When you reach the line with "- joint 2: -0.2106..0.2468" in the data below, begin printing lines exactly, and stop once the line with "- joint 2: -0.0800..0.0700" has been printed.

[Start of Attachment]

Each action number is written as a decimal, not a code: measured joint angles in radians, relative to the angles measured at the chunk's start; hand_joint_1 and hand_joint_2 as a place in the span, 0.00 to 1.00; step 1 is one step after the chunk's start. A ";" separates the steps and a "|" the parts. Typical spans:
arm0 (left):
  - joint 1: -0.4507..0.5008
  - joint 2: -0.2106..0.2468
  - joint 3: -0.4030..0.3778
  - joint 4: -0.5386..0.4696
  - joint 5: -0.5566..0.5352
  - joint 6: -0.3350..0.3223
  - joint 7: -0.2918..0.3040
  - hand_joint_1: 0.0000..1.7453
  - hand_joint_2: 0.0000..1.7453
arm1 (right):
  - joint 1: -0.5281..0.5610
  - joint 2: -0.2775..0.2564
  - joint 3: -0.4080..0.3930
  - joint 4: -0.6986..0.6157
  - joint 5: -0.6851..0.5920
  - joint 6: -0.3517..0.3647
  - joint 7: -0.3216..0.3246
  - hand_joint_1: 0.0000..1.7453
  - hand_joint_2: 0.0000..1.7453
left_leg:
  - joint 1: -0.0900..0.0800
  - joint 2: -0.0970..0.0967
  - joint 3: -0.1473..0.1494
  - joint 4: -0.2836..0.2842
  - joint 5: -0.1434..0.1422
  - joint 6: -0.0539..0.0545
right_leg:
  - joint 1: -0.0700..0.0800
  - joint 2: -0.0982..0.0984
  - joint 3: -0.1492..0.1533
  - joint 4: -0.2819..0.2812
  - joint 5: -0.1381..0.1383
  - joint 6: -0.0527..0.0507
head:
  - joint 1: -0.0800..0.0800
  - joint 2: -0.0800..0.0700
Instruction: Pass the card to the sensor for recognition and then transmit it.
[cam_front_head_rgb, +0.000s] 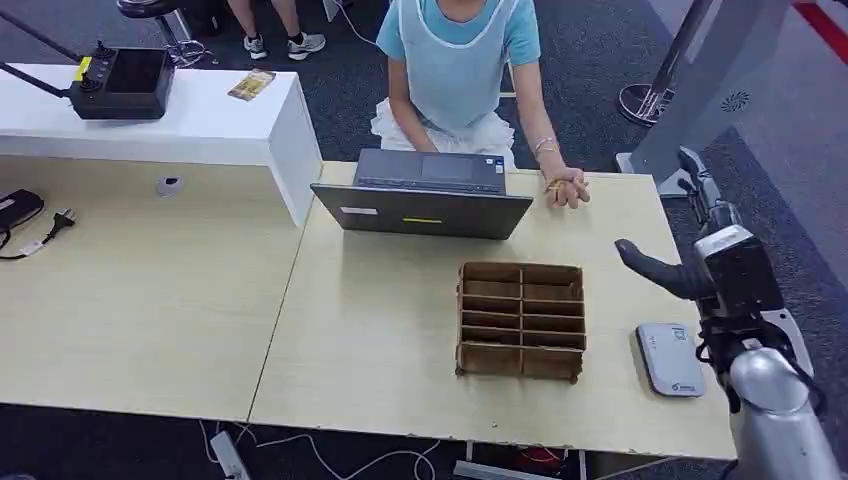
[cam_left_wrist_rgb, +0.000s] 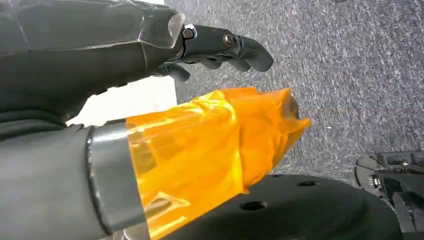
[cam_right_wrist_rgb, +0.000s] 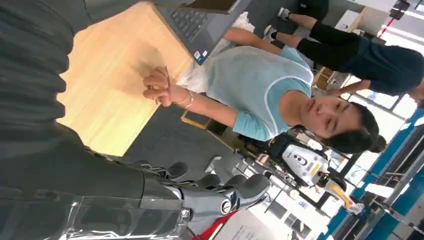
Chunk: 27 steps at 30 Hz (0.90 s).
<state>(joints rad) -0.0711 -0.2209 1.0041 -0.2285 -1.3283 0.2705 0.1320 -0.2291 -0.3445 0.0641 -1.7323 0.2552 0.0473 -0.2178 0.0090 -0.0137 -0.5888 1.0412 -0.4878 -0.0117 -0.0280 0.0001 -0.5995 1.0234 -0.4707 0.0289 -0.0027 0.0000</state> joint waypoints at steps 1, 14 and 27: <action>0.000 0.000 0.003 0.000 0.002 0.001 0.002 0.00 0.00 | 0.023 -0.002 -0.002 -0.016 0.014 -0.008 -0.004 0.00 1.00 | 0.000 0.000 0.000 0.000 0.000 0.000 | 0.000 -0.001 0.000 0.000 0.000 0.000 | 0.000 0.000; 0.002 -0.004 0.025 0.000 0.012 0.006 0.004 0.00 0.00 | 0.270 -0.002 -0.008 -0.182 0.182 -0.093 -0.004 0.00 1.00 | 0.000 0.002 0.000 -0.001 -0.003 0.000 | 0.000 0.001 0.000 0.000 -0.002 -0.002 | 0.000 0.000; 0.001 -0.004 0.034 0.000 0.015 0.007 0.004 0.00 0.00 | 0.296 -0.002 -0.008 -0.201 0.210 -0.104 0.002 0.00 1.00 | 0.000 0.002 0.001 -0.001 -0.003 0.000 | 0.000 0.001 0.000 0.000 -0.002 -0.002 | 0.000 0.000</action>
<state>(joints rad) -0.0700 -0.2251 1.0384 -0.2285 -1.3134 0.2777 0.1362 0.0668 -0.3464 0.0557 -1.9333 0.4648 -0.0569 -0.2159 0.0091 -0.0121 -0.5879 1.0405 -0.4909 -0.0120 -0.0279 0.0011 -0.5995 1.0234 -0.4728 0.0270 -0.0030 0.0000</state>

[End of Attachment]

#### Response for this exercise
  - joint 2: -0.2106..0.2468
  - joint 3: -0.4030..0.3778
  - joint 4: -0.5386..0.4696
  - joint 5: -0.5566..0.5352
  - joint 6: -0.3350..0.3223
  - joint 7: -0.2918..0.3040
  - hand_joint_1: 0.0000..1.7453
  - hand_joint_2: 0.0000..1.7453
arm1 (right):
  - joint 1: -0.5281..0.5610
  - joint 2: -0.2775..0.2564
  - joint 3: -0.4080..0.3930
  - joint 4: -0.6986..0.6157
  - joint 5: -0.6851..0.5920
  - joint 6: -0.3517..0.3647
  - joint 7: -0.3216..0.3246
  - hand_joint_1: 0.0000..1.7453
  - hand_joint_2: 0.0000..1.7453
left_leg:
  - joint 1: -0.0900..0.0800
  - joint 2: -0.0970..0.0967
  - joint 3: -0.1473..0.1494
  - joint 4: -0.2836..0.2842
  - joint 5: -0.1434..0.1422
  - joint 6: -0.0539..0.0545
right_leg:
  - joint 1: -0.0700..0.0800
  - joint 2: -0.0982..0.0984
  - joint 3: -0.1492..0.1533
  - joint 4: -0.2819..0.2812
  - joint 5: -0.1381..0.1383
  - joint 6: -0.0527..0.0507
head:
  - joint 1: -0.0800..0.0800
  - joint 2: -0.0800..0.0700

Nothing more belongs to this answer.